• [Supplied records]:
########################################

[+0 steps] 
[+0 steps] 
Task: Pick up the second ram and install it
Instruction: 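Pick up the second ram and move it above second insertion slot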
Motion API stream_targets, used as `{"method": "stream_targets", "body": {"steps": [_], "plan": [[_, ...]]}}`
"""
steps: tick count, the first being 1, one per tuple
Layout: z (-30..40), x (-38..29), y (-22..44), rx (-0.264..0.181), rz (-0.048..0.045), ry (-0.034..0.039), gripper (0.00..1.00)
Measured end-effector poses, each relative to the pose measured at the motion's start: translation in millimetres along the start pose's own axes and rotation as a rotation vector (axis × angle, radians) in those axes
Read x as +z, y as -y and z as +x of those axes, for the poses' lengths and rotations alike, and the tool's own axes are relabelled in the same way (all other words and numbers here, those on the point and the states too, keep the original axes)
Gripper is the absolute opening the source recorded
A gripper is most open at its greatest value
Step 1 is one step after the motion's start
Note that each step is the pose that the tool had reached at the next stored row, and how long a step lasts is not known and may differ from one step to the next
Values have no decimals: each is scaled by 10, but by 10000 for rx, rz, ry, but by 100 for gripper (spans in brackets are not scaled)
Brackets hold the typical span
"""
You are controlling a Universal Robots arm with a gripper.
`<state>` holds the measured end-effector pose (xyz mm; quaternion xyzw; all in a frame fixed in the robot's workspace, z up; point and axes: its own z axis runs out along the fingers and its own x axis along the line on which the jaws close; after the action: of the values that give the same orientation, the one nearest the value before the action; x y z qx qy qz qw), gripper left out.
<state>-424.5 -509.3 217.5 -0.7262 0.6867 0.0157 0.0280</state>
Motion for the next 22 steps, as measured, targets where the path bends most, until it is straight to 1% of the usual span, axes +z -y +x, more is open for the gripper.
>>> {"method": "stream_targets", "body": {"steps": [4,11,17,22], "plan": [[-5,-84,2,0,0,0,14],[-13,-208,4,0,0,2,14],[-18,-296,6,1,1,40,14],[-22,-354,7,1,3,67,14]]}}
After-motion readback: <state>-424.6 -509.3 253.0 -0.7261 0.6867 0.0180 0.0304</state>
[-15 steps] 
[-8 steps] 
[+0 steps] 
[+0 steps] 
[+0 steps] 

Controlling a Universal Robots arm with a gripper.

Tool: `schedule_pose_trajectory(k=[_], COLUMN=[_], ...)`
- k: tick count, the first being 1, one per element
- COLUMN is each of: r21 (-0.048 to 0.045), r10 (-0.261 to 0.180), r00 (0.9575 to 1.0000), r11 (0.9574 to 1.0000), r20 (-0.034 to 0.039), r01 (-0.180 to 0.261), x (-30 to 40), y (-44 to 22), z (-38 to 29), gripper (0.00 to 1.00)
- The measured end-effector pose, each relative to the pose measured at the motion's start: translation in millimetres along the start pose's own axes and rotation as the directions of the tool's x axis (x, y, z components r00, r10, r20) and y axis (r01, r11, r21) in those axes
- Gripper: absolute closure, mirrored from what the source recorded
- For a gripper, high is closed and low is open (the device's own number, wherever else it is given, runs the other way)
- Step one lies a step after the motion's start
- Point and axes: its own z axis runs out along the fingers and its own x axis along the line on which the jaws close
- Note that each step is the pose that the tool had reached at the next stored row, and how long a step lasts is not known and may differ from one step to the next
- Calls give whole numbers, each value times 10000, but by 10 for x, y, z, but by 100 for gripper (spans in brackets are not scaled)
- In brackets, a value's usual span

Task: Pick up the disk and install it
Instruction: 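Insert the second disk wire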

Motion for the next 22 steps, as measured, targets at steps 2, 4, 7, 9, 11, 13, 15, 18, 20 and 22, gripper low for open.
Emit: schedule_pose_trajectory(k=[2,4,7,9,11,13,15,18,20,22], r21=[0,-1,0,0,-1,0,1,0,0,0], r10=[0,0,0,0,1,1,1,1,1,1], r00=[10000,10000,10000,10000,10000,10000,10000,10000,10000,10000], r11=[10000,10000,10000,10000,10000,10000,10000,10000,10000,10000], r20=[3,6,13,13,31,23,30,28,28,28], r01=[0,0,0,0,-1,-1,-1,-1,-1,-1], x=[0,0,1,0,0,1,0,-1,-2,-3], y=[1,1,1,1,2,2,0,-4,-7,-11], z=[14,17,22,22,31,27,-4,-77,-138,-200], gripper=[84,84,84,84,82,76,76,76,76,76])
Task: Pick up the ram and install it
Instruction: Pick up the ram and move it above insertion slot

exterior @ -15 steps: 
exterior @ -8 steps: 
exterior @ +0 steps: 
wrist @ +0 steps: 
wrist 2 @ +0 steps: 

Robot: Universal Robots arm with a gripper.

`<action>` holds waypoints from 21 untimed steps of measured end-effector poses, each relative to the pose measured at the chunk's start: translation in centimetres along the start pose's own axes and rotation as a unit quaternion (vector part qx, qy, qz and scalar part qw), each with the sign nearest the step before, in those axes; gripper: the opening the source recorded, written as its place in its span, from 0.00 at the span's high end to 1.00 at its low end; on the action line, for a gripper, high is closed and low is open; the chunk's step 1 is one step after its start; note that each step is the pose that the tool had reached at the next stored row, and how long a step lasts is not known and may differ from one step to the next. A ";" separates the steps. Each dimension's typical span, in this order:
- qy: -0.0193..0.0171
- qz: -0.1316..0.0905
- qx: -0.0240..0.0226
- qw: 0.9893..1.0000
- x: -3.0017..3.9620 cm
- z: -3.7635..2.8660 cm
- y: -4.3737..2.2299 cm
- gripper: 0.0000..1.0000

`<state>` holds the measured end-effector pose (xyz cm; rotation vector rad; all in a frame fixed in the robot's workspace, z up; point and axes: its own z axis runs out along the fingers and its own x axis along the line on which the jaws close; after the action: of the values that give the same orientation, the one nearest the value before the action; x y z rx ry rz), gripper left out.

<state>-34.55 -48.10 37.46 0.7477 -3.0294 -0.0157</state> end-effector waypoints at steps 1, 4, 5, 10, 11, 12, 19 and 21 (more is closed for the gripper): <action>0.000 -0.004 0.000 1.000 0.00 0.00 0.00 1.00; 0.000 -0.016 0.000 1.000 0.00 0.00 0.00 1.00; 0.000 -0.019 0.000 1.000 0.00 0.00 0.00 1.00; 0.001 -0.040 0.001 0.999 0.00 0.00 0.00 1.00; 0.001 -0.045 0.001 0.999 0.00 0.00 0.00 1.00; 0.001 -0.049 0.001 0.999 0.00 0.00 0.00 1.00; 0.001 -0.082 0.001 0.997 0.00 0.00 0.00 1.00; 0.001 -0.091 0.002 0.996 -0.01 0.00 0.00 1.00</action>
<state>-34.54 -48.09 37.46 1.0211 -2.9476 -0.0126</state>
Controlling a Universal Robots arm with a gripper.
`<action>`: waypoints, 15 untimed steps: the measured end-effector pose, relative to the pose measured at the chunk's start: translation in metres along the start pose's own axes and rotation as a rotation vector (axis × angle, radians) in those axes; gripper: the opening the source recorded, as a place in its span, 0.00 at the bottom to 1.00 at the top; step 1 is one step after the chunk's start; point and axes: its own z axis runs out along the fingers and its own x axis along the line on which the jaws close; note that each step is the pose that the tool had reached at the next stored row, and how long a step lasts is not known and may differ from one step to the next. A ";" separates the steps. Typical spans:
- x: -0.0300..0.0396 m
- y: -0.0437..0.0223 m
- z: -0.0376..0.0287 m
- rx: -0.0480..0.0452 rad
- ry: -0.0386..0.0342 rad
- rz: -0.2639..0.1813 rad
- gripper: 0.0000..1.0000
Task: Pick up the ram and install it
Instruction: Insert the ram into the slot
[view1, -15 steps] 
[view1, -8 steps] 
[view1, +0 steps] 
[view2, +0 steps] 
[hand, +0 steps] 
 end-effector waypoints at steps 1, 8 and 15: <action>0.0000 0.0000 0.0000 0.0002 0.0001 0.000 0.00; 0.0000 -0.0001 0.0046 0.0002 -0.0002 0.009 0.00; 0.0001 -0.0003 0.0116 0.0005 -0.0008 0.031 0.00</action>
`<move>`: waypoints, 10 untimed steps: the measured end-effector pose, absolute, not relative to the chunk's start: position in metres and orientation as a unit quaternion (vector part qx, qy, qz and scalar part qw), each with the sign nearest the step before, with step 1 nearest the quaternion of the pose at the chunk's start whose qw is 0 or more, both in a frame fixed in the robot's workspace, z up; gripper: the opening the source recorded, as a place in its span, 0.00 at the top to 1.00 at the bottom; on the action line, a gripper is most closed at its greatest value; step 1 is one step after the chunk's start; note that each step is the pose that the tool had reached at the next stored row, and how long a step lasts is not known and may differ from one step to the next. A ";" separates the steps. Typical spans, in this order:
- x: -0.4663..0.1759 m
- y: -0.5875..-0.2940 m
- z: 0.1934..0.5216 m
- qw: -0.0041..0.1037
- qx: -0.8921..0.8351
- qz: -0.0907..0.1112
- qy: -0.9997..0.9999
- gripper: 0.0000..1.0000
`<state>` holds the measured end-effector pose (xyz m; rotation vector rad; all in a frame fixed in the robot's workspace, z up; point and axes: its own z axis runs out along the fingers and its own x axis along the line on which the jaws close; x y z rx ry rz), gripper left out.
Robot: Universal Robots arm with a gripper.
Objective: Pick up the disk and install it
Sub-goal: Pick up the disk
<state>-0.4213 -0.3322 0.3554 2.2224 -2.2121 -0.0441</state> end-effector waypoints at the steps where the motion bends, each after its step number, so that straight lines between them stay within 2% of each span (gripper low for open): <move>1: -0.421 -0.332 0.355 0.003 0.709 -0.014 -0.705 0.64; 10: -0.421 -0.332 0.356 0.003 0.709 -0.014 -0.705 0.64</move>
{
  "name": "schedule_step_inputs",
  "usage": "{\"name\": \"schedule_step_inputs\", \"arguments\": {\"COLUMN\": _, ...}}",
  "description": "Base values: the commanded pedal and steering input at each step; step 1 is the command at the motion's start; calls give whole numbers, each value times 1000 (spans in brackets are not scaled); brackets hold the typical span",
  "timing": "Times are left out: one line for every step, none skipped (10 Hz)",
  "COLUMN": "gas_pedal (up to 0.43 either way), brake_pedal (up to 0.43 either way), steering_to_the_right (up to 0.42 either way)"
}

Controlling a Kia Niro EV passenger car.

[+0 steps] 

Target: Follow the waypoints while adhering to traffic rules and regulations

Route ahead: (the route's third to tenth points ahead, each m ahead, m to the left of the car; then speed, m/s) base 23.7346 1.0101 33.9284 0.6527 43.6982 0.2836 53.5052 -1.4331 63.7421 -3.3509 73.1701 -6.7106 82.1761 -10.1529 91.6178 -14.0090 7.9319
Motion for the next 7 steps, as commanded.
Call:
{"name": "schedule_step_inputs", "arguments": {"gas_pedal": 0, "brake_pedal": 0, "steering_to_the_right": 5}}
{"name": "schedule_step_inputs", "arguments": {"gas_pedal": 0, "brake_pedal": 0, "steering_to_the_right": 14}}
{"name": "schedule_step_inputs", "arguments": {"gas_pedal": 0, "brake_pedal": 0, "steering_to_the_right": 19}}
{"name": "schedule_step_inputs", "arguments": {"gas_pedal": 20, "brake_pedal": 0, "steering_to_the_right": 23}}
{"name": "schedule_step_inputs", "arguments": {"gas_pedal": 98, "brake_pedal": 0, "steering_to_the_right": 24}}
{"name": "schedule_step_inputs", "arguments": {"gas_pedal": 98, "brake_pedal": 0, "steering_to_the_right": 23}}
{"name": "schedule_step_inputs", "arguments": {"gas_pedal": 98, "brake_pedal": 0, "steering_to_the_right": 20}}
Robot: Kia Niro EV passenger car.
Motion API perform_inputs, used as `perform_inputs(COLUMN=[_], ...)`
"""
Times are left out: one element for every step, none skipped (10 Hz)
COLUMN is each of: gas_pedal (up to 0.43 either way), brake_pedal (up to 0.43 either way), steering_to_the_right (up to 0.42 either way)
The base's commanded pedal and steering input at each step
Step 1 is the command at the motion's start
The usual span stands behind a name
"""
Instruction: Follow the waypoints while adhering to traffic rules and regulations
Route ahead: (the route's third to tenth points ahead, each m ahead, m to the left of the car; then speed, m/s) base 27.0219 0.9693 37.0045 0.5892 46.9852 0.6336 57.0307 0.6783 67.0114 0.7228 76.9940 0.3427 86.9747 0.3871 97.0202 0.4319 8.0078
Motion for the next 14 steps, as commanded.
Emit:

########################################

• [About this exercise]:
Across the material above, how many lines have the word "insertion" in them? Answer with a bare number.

• [Output below]:
2